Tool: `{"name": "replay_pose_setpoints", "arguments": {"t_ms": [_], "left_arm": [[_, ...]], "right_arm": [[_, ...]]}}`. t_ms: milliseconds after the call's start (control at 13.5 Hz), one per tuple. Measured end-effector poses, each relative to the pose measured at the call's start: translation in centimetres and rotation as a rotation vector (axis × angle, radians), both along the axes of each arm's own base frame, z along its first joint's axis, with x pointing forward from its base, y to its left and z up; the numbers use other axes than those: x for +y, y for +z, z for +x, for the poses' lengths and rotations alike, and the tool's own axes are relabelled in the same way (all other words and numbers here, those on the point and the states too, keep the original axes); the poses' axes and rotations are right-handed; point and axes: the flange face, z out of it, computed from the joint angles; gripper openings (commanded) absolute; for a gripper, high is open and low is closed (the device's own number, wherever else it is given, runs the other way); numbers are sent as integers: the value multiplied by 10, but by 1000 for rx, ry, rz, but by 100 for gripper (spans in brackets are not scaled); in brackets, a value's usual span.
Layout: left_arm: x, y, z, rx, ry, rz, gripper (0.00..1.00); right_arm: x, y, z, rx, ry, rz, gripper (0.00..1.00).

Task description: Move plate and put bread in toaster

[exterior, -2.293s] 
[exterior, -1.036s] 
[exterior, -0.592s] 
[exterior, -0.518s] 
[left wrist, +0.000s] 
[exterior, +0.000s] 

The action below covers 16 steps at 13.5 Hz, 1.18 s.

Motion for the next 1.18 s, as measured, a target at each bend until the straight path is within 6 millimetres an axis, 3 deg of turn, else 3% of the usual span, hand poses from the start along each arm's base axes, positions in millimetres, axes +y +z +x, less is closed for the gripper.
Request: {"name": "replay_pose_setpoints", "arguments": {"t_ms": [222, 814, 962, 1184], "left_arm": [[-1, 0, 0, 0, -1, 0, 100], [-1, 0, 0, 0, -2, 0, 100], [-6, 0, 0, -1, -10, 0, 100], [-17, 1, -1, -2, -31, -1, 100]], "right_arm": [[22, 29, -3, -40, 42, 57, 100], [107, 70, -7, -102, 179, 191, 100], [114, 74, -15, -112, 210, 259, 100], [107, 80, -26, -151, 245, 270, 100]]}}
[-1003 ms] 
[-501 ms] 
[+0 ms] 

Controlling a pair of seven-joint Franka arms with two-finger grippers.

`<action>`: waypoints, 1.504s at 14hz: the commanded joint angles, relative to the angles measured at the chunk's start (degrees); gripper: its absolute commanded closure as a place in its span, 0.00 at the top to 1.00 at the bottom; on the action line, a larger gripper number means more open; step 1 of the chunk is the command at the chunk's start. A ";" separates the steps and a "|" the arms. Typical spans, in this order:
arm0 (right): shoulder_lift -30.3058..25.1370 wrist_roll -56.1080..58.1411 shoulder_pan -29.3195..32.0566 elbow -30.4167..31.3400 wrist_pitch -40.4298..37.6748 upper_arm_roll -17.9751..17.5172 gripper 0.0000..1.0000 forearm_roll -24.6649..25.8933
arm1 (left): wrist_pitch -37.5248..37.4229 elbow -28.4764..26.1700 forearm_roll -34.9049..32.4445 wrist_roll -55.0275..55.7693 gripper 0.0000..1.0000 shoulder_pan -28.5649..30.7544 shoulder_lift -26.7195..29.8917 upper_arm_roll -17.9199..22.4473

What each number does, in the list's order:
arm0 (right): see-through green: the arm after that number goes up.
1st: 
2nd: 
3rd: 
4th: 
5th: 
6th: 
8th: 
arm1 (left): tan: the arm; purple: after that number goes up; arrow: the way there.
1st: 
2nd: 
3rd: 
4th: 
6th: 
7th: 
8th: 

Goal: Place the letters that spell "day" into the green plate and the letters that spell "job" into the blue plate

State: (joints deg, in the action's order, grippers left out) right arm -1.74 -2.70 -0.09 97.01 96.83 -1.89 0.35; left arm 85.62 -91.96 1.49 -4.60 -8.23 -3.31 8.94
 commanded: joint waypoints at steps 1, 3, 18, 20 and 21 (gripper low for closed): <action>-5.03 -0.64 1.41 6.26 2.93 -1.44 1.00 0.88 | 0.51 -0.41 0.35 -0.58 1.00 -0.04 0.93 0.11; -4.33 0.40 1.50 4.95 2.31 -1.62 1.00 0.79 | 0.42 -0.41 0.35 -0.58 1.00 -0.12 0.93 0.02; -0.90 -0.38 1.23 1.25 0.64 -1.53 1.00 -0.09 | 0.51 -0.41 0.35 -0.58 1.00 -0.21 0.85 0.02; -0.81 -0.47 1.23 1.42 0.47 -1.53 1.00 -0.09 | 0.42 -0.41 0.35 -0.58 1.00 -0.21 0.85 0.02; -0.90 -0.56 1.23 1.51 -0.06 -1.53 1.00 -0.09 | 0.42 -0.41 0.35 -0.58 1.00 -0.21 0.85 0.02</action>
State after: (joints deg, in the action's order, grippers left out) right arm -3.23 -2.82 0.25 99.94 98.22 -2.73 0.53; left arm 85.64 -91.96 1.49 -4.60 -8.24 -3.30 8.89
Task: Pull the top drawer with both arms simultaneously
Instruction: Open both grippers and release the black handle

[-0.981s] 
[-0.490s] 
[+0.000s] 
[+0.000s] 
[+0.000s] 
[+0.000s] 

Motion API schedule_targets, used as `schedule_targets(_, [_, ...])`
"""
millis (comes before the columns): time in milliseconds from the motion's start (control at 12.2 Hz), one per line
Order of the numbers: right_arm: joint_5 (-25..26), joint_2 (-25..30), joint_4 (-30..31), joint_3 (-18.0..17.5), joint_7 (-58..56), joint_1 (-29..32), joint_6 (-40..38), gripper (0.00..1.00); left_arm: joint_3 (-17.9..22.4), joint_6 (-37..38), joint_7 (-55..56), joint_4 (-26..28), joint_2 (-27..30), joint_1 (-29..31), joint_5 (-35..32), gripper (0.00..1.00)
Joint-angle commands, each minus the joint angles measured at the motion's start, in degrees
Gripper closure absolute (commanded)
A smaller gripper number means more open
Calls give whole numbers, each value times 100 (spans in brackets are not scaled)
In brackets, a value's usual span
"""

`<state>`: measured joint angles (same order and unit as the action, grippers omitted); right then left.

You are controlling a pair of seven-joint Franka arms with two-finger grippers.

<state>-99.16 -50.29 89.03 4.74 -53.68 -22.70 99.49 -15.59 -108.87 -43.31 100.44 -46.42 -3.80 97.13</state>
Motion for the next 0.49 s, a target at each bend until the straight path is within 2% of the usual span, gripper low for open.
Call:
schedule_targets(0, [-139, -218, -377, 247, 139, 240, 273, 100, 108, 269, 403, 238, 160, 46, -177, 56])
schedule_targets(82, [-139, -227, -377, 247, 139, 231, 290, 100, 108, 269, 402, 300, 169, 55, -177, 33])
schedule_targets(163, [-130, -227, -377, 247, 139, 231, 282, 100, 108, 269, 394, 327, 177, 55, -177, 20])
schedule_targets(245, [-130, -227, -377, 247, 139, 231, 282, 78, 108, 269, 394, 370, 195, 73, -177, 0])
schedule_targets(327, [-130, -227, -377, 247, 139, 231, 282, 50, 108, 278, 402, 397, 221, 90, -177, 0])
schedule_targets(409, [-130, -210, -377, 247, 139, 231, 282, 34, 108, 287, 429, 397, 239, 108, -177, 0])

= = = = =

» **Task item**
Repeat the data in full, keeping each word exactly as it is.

» **Solution to the exercise**
Tool: `{"name": "replay_pose_setpoints", "arguments": {"t_ms": [_], "left_arm": [[_, ...]], "right_arm": [[_, ...]]}}`. t_ms: milliseconds after the call's start (control at 13.5 Hz), one per tuple. Measured end-effector poses, each relative to the pose measured at the call's start: translation in centimetres and rotation as a rotation vector (axis × angle, radians), both along the axes of each arm's own base frame, z along its first joint's axis, with x pointing forward from its base, y to its left and z up; the numbers use other axes than those: x for +y, y for +z, z for +x, for the poses' lengths and rotations alike, and the tool's own axes are relabelled in the same way (all other words and numbers here, those on the point and the states too, keep the original axes); the poses' axes and rotations are right-handed; point and axes: the flange face, z out of it, computed from the joint angles; gripper openings (commanded) absolute; for a gripper, high is open and low is closed (the device's own number, wherever else it is given, runs the other way); numbers are sent as integers: the value multiplied by 10, but by 1000 for rx, ry, rz, but by 100 for gripper (spans in brackets are not scaled); in brackets, a value's usual span.
Layout: left_arm: x, y, z, rx, ry, rz, gripper (0.00..1.00); right_arm: x, y, z, rx, ry, rz, gripper (0.00..1.00).

Task description: Move plate and put bread in toaster

[exterior, -2.293s] 
[exterior, -1.036s] 
[exterior, -0.592s] 
[exterior, -0.518s] 
[left wrist, +0.000s] 
[exterior, +0.000s] 

The action below covers 16 steps at 13.5 Hz, 1.18 s.

Motion for the next 1.18 s, as measured, a target at each bend until the straight path is within 6 millimetres an axis, 3 deg of turn, else 3% of the usual span, hand poses from the start along each arm's base axes, positions in millimetres, axes +y +z +x, less is closed for the gripper.
Request: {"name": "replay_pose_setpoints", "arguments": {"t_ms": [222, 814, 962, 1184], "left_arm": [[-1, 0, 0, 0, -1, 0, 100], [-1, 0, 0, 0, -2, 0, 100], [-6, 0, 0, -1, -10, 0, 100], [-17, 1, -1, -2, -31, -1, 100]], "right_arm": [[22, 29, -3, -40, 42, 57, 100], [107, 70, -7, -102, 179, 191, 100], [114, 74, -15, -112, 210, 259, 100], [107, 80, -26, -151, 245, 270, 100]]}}
[-1003 ms] 
[-501 ms] 
[+0 ms] 

Controlling a pair of seven-joint Franka arms with two-finger grippers.

`<action>`: waypoints, 1.504s at 14hz: the commanded joint angles, relative to the angles measured at the chunk's start (degrees); gripper: its absolute commanded closure as a place in its span, 0.00 at the top to 1.00 at the bottom; on the action line, a larger gripper number means more open; step 1 of the chunk is the command at the chunk's start. A ";" separates the steps and a "|" the arms. Typical spans, in this order:
arm0 (right): shoulder_lift -30.3058..25.1370 wrist_roll -56.1080..58.1411 shoulder_pan -29.3195..32.0566 elbow -30.4167..31.3400 wrist_pitch -40.4298..37.6748 upper_arm_roll -17.9751..17.5172 gripper 0.0000..1.0000 forearm_roll -24.6649..25.8933
arm1 (left): wrist_pitch -37.5248..37.4229 elbow -28.4764..26.1700 forearm_roll -34.9049..32.4445 wrist_roll -55.0275..55.7693 gripper 0.0000..1.0000 shoulder_pan -28.5649..30.7544 shoulder_lift -26.7195..29.8917 upper_arm_roll -17.9199..22.4473

What each number does, in the list's order:
arm0 (right): see-through green: the arm after that number goes up.
1st: 
2nd: 
3rd: 
4th: 
5th: 
6th: 
8th: 
arm1 (left): tan: the arm; purple: after that number goes up; arrow: the way there.
1st: 
2nd: 
3rd: 
4th: 
6th: 
7th: 
8th: 

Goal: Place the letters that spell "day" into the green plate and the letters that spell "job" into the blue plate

State: (joints deg, in the action's order, grippers left out) right arm -1.74 -2.70 -0.09 97.01 96.83 -1.89 0.35; left arm 85.62 -91.96 1.49 -4.60 -8.23 -3.31 8.94
 commanded: joint waypoints at steps 1, 3, 18, 20 and 21 (gripper low for closed): <action>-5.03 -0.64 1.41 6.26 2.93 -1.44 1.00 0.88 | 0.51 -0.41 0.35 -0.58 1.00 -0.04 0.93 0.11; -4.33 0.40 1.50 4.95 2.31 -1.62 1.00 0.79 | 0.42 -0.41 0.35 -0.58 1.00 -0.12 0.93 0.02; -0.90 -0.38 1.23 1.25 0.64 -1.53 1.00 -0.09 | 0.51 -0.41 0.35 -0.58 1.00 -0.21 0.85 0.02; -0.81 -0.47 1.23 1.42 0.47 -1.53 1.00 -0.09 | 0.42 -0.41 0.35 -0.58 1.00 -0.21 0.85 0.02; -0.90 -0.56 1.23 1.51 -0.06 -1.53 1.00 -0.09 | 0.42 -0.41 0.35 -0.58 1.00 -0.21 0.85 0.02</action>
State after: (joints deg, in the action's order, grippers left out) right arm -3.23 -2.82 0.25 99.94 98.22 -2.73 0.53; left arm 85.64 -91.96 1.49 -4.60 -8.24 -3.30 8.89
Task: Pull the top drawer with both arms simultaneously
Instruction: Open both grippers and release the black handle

[-0.981s] 
[-0.490s] 
[+0.000s] 
[+0.000s] 
[+0.000s] 
[+0.000s] 

Motion API schedule_targets, used as `schedule_targets(_, [_, ...])`
"""
millis (comes before the columns): time in milliseconds from the motion's start (control at 12.2 Hz), one per line
Order of the numbers: right_arm: joint_5 (-25..26), joint_2 (-25..30), joint_4 (-30..31), joint_3 (-18.0..17.5), joint_7 (-58..56), joint_1 (-29..32), joint_6 (-40..38), gripper (0.00..1.00); left_arm: joint_3 (-17.9..22.4), joint_6 (-37..38), joint_7 (-55..56), joint_4 (-26..28), joint_2 (-27..30), joint_1 (-29..31), joint_5 (-35..32), gripper (0.00..1.00)
Joint-angle commands, each minus the joint angles measured at the motion's start, in degrees
Gripper closure absolute (commanded)
A smaller gripper number means more open
Calls give whole numbers, each value times 100 (spans in brackets are not scaled)
In brackets, a value's usual span
"""

`<state>`: measured joint angles (same order and unit as the action, grippers omitted); right then left.

You are controlling a pair of seven-joint Franka arms with two-finger grippers.

<state>-99.16 -50.29 89.03 4.74 -53.68 -22.70 99.49 -15.59 -108.87 -43.31 100.44 -46.42 -3.80 97.13</state>
Motion for the next 0.49 s, a target at each bend until the straight path is within 2% of the usual span, gripper low for open.
Call:
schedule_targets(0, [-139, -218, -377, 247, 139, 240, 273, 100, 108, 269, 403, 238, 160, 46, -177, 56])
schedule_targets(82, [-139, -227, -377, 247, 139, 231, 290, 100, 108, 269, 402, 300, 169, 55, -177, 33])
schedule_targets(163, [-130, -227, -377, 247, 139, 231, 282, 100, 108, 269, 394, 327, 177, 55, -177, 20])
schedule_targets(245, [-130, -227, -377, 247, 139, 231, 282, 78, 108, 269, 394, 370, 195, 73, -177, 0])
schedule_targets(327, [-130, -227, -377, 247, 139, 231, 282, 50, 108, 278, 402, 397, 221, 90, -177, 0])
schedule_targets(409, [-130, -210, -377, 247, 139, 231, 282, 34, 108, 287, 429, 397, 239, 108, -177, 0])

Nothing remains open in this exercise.